Крайнов опешил. Ничего не скажешь, смел американец. Смел и, пожалуй, чуть–чуть груб — чтобы спросить так вот в лоб, одной смелостью не обойдешься.
— Нет, мы говорили не о Стокгольме, мистер Буллит.
Улыбка Буллита все еще мерцает, не было бы этой улыбки, пожалуй, не избежать неловкости. А сейчас все в порядке, мерцание это спасительно. Но улыбка говорит и об ином. Нет, вы меня не обманете, будто свидетельствует Буллит. Все–таки речь шла о Стокгольме. Небось торопит Карахан с отъездом. Торопит?
— А почему бы не поставить в Москве памятник Бебелю, если есть такая возможность? — засмеялся Стеффенс, возвращаясь к прерванному разговору. — Я за памятник Бебелю в Москве! — он посмотрел в окно — по ту сторону реки, на кремлевском холме, очевидно, было посветлее, огни там еще не зажигали.
— Если Ленин назначил прием на завтра, значит, уже вернулся из Питера или должен вернуться… — произнес Крайнов, как бы рассуждая сам с собой.
— Ленин? — откликнулся Стеффенс, он был внимателен к тому, что говорилось.
— Да, он бы вызван в Питер на похороны — умер муж его старшей сестры, — произнес Станислав Николаевич. — Не просто родственник, близкий Ленину человек — комбатант, соратник по борьбе… Говорят, Ленин шел за гробом до Волкова кладбища…
— А мне казалось, что он выехал туда, чтобы выступить перед петроградскими рабочими. — Стеффенс встал рядом с Крайновым. — Две речи в Таврическом дворце, потом еще две речи, потом речь перед сель–хозрабочими… Мне даже воспроизвели эту его фразу, которая докатилась сюда прежде, чем он вернулся: «Мы вступили в голодное полугодие…» Вы сказали, поехал на похороны?..
— Да, на похороны…
Когда они вышли к Москве–реке, Стеффенс думал о разговоре с Крайновым… Сыпал снег, мокрый, мартовский, укрывая медленно идущие по реке льдины непрочной шубой. Время от времени Стеффенс отрывал взгляд от реки, пытаясь рассмотреть огни на холме, но за толстой завесой снега ничего не было видно,
— Так и сказал: «Мы вступили в голодное полугодие», — повторил Стеффенс, обратив взгляд к холму, снег ложился на лицо, борода стала седой.

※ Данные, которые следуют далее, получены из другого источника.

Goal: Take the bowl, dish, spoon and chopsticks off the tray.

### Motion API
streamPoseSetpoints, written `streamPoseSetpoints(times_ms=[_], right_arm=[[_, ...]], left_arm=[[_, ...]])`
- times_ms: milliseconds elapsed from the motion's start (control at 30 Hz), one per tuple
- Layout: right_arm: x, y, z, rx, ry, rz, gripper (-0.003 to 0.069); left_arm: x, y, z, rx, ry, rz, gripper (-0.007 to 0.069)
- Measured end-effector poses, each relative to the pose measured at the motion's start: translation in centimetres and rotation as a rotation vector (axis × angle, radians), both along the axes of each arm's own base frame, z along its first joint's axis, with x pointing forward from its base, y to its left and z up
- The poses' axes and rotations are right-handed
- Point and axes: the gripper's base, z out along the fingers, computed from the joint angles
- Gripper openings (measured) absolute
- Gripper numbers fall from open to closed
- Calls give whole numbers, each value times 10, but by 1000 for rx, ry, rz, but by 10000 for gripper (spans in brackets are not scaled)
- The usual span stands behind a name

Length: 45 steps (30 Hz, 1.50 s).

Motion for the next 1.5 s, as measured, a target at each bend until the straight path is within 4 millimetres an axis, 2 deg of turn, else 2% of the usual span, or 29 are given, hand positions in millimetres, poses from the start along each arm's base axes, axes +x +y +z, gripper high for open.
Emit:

Все, услышанное в замоскворецком доме, объясняло Стеффенсу происходящее в России. Но не только, открывало глаза и на состояние Ленина, в котором он жил все эти дни. А это уже прямо касалось Стеффенса — встреча в Кремле отнесена на завтра.
— Кстати, не могли бы вы взять на себя перевод завтрашней беседы? — спросил Стеффенс Цветова.
— А возможно ли это?..
— Я оговорил: вы мой переводчик…
Сергею оставалось только в знак согласия склонить голову.
Казалось, дрема все еще владеет Буллитом — вечер прошел мимо него.
26
Ленин принял Стеффенса 14 марта 1919 года в одиннадцать утра…
Приморозило, но небо было ясно. День был не столько весенним, сколько зимним, с ярким солнцем, чистым снегом — в Москве так бывает на исходе зимы.
Легко дышалось, как и легко ладился шаг.
Они минули Кутафью башню, и Цветов вдруг ощутил, как резки грани кремлевских построек, точно само солнце резало кремлевский камень, ограняя его густо–синими мартовскими тенями.